As a post script to this - we are on one of our acclimatisation walks and I become aware that my trekking pole has suddenly become very short. This it transpires is not because it has become short but because the snow basket has detached from the screwed grommet that fits on the trekking pole leaving me with no purchase against the soft snow. I have a fleeting sense of déjà vu, or more accurately a lasting sense of ‘bloody hell’ and realize that I have a moral obligation to buy the equipment shop proprietor a cup of his own wonderful espresso, because he broke my snow basket not by being heavy handed, but because he was trying to screw a piece of crap South African equipment onto (I hate to admit it) far superior American manufactured equipment.

Wednesday, 8 October 2014

Elbrus - Adyl Sul


There is a place known as the Green Hotel.

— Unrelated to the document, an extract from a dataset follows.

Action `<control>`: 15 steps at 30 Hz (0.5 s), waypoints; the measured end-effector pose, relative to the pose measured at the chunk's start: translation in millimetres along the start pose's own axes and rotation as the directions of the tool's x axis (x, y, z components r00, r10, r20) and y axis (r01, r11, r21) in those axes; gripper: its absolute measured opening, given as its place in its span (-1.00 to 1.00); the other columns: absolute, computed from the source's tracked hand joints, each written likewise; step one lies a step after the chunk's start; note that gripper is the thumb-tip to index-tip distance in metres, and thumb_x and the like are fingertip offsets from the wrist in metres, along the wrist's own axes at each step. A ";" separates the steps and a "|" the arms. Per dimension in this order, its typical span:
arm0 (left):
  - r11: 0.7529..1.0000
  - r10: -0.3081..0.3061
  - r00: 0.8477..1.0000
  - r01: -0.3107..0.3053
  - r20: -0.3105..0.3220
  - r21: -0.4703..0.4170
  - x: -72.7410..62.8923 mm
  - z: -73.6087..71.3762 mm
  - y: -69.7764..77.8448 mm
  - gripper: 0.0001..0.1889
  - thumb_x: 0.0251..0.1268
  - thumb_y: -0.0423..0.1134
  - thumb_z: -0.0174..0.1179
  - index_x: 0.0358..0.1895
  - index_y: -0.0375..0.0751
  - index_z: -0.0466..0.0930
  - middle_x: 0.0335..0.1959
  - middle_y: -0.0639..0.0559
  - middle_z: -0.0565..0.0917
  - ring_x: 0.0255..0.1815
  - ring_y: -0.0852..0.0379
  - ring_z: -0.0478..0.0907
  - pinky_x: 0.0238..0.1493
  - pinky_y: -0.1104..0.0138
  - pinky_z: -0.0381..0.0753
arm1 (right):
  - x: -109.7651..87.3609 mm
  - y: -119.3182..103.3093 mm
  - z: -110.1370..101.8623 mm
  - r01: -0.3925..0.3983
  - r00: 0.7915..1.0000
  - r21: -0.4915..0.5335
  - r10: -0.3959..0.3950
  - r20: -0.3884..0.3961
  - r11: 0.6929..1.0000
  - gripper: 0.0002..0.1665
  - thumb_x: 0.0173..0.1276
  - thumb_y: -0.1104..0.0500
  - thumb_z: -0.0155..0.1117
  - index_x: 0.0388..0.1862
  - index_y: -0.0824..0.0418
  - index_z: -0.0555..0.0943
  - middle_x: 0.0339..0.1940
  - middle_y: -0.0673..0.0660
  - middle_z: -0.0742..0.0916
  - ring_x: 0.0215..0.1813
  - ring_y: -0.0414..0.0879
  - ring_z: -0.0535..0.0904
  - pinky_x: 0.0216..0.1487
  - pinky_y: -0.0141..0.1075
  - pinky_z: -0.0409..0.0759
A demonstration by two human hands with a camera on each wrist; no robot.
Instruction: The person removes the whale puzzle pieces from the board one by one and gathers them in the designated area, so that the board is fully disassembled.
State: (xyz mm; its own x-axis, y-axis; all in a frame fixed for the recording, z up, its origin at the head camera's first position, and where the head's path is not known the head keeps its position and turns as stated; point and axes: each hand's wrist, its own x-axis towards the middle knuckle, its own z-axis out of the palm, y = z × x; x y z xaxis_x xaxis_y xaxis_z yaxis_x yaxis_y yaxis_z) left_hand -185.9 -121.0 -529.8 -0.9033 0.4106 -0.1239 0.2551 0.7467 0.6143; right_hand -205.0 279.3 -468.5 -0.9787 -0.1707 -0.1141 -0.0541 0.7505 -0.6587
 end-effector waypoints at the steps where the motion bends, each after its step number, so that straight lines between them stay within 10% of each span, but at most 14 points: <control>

There are no buildings there, except for a couple of sheds used by Moscow University to monitor the health of the glacier that lies at the head of valley. Lying here among tufts of grass surrounded by snow topped mountains and ridges, sloping pastures, steep screes and vertical rock and ice faces, time fades away.

The river is fed by glacial melt-water with its characteristic peppermint coloured milky turbidity. At this point it is youthful and excited, clattering between pebbles and rocks that have come from the recently deposited moraine material scattered around the area. Although still in its infant stages the river’s gradient here is quite flat as it chatters its way across the flat glaciated bedrock between the lush green grass mounds before descending more aggressively through the deeply water incised Anul-Sul valley.

We are in that zone above the tree line and below the summer snow line that has an odd quietness – a serenity that is populated by small alpine flowers 
nestled under rocks or crowded between grass tufts and only the occasional and ubiquitous white necked Raven or some similar dog-collared Crow. The valley is ringed by high snow clad mountains and steep alpine steppe and vertical rock faces that beg to be explored and climbed. The serenity seeps deeply into the souls of the six of us who have walked the 2-3 hours up the valley to get here.

Giving the place a special poignancy is the sight of Mount Elbrus framed behind us by the cleft of the Anul-Sul valley. Two days ago we were up there, at the top, and it now looks benignly down on us. For a spit of time we were part of Elbrus and there is a strange intangible sense of belonging.